◆ About this task
Search the material for "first" and copy each line in which it is found.
----
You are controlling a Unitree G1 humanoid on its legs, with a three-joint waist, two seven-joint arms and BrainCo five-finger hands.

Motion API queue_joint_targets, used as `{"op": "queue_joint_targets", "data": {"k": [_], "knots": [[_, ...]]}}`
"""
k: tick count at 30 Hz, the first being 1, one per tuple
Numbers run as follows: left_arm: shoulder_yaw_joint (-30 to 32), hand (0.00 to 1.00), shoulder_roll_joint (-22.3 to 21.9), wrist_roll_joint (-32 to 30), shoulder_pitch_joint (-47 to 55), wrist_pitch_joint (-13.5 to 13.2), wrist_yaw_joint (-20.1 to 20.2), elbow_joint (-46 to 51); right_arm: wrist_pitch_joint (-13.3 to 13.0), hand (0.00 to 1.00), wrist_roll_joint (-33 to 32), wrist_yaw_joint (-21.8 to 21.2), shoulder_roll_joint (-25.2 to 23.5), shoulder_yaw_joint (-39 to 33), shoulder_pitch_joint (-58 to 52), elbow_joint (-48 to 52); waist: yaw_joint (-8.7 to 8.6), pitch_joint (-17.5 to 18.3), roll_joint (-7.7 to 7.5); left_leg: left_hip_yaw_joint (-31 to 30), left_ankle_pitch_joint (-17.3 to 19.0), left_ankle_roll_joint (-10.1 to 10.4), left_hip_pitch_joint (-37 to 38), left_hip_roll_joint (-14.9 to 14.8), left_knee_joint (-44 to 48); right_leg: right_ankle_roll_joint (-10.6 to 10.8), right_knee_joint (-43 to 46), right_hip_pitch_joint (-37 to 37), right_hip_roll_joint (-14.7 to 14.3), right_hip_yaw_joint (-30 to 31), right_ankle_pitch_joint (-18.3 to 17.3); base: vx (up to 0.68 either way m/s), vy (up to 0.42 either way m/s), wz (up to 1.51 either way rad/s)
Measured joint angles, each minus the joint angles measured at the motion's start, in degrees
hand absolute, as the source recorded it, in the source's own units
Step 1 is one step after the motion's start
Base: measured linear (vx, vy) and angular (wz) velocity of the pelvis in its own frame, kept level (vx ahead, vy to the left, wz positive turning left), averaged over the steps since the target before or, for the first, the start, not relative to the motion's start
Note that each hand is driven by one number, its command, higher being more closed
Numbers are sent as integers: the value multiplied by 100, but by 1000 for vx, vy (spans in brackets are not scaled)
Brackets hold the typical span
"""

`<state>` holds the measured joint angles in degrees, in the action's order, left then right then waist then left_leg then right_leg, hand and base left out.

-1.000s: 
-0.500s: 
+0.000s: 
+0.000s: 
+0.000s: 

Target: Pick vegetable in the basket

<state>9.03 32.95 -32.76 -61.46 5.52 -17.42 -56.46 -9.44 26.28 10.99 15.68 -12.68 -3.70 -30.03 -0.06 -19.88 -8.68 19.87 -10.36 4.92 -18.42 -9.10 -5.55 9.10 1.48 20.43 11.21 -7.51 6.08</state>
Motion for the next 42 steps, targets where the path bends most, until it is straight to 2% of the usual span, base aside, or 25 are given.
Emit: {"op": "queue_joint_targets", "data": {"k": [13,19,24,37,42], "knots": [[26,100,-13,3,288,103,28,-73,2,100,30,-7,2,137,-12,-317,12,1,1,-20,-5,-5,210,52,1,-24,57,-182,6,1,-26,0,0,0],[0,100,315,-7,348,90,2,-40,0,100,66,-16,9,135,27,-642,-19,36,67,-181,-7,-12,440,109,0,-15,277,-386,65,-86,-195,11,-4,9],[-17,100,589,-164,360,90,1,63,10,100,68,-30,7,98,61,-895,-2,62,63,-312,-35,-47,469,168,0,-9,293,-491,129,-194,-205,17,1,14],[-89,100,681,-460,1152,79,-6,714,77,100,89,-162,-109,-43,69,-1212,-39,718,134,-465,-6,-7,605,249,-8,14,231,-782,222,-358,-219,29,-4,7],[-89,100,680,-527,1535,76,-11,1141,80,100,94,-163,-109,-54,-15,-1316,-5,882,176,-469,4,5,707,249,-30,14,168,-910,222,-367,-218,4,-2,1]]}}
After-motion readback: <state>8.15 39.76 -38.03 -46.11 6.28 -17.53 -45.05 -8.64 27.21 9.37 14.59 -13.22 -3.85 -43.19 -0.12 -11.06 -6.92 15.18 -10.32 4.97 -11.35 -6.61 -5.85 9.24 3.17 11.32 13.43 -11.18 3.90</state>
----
◆ Reply to the task
k: tick count at 30 Hz, the first being 1, one per tuple
Base: measured linear (vx, vy) and angular (wz) velocity of the pelvis in its own frame, kept level (vx ahead, vy to the left, wz positive turning left), averaged over the steps since the target before or, for the first, the start, not relative to the motion's start

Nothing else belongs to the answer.